**TASK PROMPT**:
Pictures aside, repeat all the entries below exactly as they appear.

**PROVIDED INFORMATION**:

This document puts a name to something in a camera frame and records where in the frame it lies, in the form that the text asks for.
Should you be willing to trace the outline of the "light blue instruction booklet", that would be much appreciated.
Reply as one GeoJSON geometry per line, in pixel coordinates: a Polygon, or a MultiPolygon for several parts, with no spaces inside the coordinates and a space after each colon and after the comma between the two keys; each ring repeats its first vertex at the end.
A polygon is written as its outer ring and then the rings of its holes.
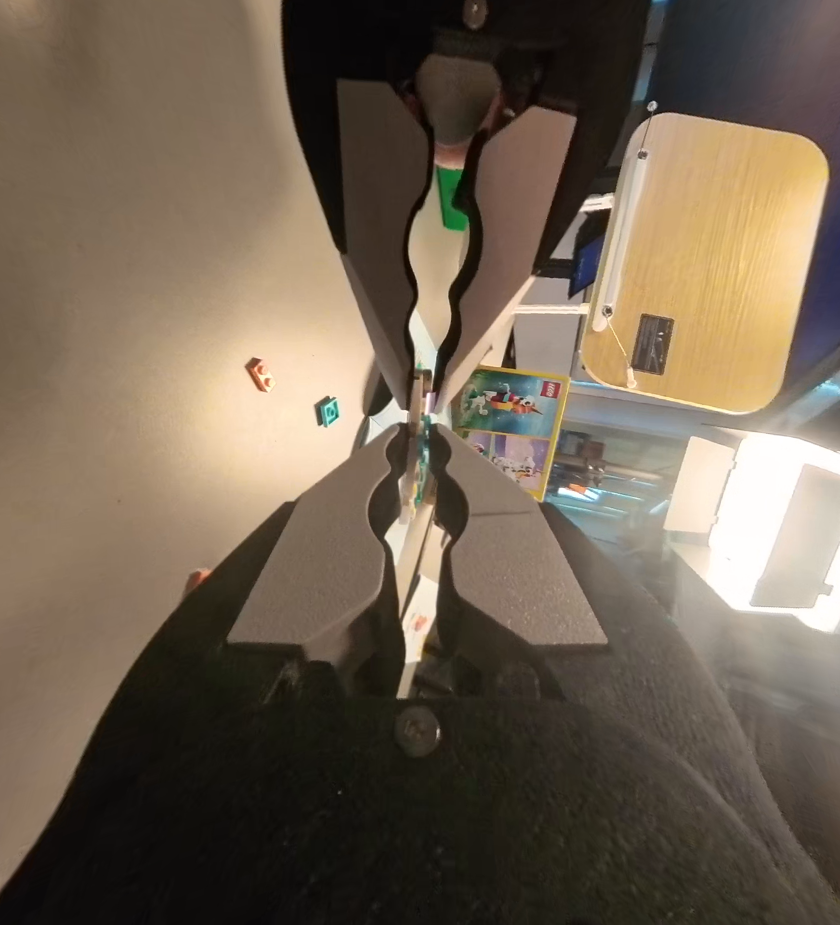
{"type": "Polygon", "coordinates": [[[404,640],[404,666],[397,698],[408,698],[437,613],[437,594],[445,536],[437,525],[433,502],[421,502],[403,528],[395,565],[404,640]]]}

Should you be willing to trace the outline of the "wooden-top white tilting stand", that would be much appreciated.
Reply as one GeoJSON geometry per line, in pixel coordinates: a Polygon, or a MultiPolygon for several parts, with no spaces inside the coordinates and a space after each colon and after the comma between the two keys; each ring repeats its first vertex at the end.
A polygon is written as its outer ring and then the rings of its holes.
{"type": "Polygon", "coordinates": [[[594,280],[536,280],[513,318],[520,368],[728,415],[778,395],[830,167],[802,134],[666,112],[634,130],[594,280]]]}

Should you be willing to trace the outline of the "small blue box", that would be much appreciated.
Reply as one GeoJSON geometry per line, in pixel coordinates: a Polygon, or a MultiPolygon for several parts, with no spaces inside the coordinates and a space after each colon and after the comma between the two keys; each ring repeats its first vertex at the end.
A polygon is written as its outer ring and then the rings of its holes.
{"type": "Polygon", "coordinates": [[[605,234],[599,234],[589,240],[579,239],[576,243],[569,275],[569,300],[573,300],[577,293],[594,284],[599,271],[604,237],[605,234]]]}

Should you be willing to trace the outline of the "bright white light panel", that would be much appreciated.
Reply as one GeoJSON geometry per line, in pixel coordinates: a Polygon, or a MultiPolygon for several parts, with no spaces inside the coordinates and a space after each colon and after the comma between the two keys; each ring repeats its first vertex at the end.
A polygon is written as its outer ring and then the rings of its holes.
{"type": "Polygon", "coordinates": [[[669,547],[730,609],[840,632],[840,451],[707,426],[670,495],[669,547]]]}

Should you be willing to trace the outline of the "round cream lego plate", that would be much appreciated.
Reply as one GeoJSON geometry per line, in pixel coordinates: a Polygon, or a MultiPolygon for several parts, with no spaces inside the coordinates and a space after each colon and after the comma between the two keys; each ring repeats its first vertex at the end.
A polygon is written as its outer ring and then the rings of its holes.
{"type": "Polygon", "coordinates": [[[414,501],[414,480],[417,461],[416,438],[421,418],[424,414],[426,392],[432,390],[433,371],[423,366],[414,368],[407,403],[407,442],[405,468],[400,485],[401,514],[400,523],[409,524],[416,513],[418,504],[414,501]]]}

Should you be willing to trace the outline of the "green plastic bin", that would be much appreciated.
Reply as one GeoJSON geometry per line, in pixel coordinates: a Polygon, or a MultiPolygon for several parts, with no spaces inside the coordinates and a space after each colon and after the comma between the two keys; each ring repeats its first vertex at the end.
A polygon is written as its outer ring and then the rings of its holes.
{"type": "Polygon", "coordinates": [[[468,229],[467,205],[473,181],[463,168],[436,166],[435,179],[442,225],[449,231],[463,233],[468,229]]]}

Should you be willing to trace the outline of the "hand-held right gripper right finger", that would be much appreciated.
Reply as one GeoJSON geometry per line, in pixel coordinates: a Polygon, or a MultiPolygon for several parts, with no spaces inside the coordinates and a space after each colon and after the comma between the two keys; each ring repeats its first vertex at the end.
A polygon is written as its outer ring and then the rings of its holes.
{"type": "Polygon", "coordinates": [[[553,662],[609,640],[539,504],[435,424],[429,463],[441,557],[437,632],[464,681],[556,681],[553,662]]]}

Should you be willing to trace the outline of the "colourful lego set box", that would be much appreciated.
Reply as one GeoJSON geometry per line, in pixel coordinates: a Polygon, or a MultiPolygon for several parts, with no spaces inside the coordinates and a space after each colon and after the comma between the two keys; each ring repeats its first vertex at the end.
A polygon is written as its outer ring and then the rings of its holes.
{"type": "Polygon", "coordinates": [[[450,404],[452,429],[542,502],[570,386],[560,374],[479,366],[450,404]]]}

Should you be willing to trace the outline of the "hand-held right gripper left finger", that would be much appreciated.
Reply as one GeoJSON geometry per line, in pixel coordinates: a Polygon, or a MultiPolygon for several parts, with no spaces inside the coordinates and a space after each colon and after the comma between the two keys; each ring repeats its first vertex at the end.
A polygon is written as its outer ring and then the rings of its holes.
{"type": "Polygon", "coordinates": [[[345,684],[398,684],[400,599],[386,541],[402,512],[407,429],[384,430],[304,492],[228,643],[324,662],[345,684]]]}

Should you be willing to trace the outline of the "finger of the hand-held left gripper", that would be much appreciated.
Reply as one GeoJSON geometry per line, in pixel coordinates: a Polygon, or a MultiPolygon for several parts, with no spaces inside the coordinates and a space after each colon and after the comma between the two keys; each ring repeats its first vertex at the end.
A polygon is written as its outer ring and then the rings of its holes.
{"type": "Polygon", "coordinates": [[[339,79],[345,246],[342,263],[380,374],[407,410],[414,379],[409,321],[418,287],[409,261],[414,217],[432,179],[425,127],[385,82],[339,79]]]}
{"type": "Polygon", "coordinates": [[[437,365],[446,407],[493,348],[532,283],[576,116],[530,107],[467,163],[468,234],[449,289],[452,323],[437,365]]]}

**EXERCISE RESULT**:
This document puts a name to something in a camera frame and records where in the frame it lies, in the form that the text asks for.
Should you be willing to trace the outline of the "light blue instruction booklet", that would be much appreciated.
Reply as one GeoJSON geometry per line, in pixel coordinates: a Polygon, or a MultiPolygon for several parts, with no spaces inside the coordinates and a space after each colon and after the comma between the two keys; each ring repeats its first vertex at the end.
A polygon is written as its outer ring and then the rings of its holes.
{"type": "Polygon", "coordinates": [[[404,640],[404,666],[397,698],[408,698],[437,613],[437,594],[445,536],[437,525],[433,502],[421,502],[403,528],[395,565],[404,640]]]}

Should you be willing to trace the outline of the "wooden-top white tilting stand", that would be much appreciated.
Reply as one GeoJSON geometry per line, in pixel coordinates: a Polygon, or a MultiPolygon for several parts, with no spaces inside the coordinates and a space after each colon and after the comma between the two keys; each ring repeats its first vertex at the end.
A polygon is written as its outer ring and then the rings of its holes.
{"type": "Polygon", "coordinates": [[[594,280],[536,280],[513,318],[520,368],[728,415],[778,395],[830,167],[802,134],[666,112],[634,130],[594,280]]]}

Should you be willing to trace the outline of the "small blue box", that would be much appreciated.
Reply as one GeoJSON geometry per line, in pixel coordinates: a Polygon, or a MultiPolygon for several parts, with no spaces inside the coordinates and a space after each colon and after the comma between the two keys; each ring repeats its first vertex at the end.
A polygon is written as its outer ring and then the rings of its holes.
{"type": "Polygon", "coordinates": [[[605,234],[599,234],[589,240],[579,239],[576,243],[569,275],[569,300],[573,300],[577,293],[594,284],[599,271],[604,237],[605,234]]]}

Should you be willing to trace the outline of the "bright white light panel", that would be much appreciated.
Reply as one GeoJSON geometry per line, in pixel coordinates: a Polygon, or a MultiPolygon for several parts, with no spaces inside the coordinates and a space after each colon and after the comma between the two keys; each ring repeats its first vertex at the end.
A polygon is written as its outer ring and then the rings of its holes.
{"type": "Polygon", "coordinates": [[[669,547],[730,609],[840,632],[840,451],[707,426],[670,495],[669,547]]]}

Should you be willing to trace the outline of the "round cream lego plate", that would be much appreciated.
Reply as one GeoJSON geometry per line, in pixel coordinates: a Polygon, or a MultiPolygon for several parts, with no spaces inside the coordinates and a space after each colon and after the comma between the two keys; each ring repeats its first vertex at the end.
A polygon is written as its outer ring and then the rings of its holes.
{"type": "Polygon", "coordinates": [[[414,501],[414,480],[417,461],[416,438],[421,418],[424,414],[426,392],[432,390],[433,371],[423,366],[414,368],[407,403],[407,442],[405,468],[400,485],[401,514],[400,523],[409,524],[416,513],[418,504],[414,501]]]}

Should you be willing to trace the outline of the "green plastic bin", that would be much appreciated.
Reply as one GeoJSON geometry per line, in pixel coordinates: a Polygon, or a MultiPolygon for several parts, with no spaces inside the coordinates and a space after each colon and after the comma between the two keys; each ring repeats its first vertex at the end.
A polygon is written as its outer ring and then the rings of its holes.
{"type": "Polygon", "coordinates": [[[468,229],[467,205],[473,181],[463,168],[436,166],[435,179],[442,225],[449,231],[463,233],[468,229]]]}

Should you be willing to trace the outline of the "hand-held right gripper right finger", that would be much appreciated.
Reply as one GeoJSON geometry per line, in pixel coordinates: a Polygon, or a MultiPolygon for several parts, with no spaces inside the coordinates and a space after each colon and after the comma between the two keys; each ring repeats its first vertex at the end.
A polygon is written as its outer ring and then the rings of its holes.
{"type": "Polygon", "coordinates": [[[553,662],[609,640],[539,504],[435,424],[429,463],[441,557],[437,632],[464,681],[556,681],[553,662]]]}

Should you be willing to trace the outline of the "colourful lego set box", that would be much appreciated.
Reply as one GeoJSON geometry per line, in pixel coordinates: a Polygon, or a MultiPolygon for several parts, with no spaces inside the coordinates and a space after each colon and after the comma between the two keys; each ring repeats its first vertex at the end.
A polygon is written as its outer ring and then the rings of its holes.
{"type": "Polygon", "coordinates": [[[450,404],[452,429],[542,502],[570,386],[560,374],[479,366],[450,404]]]}

Should you be willing to trace the outline of the "hand-held right gripper left finger", that would be much appreciated.
Reply as one GeoJSON geometry per line, in pixel coordinates: a Polygon, or a MultiPolygon for several parts, with no spaces inside the coordinates and a space after each colon and after the comma between the two keys; each ring repeats its first vertex at the end.
A polygon is written as its outer ring and then the rings of its holes.
{"type": "Polygon", "coordinates": [[[345,684],[398,684],[400,599],[386,541],[402,512],[407,429],[384,430],[304,492],[228,643],[324,662],[345,684]]]}

Should you be willing to trace the outline of the "finger of the hand-held left gripper", that would be much appreciated.
Reply as one GeoJSON geometry per line, in pixel coordinates: a Polygon, or a MultiPolygon for several parts, with no spaces inside the coordinates and a space after each colon and after the comma between the two keys; each ring repeats its first vertex at the end.
A polygon is written as its outer ring and then the rings of its holes.
{"type": "Polygon", "coordinates": [[[339,79],[345,246],[342,263],[380,374],[407,410],[414,379],[409,321],[418,287],[409,261],[414,217],[432,179],[425,127],[385,82],[339,79]]]}
{"type": "Polygon", "coordinates": [[[437,365],[446,407],[493,348],[532,283],[576,116],[530,107],[467,163],[468,234],[449,289],[452,323],[437,365]]]}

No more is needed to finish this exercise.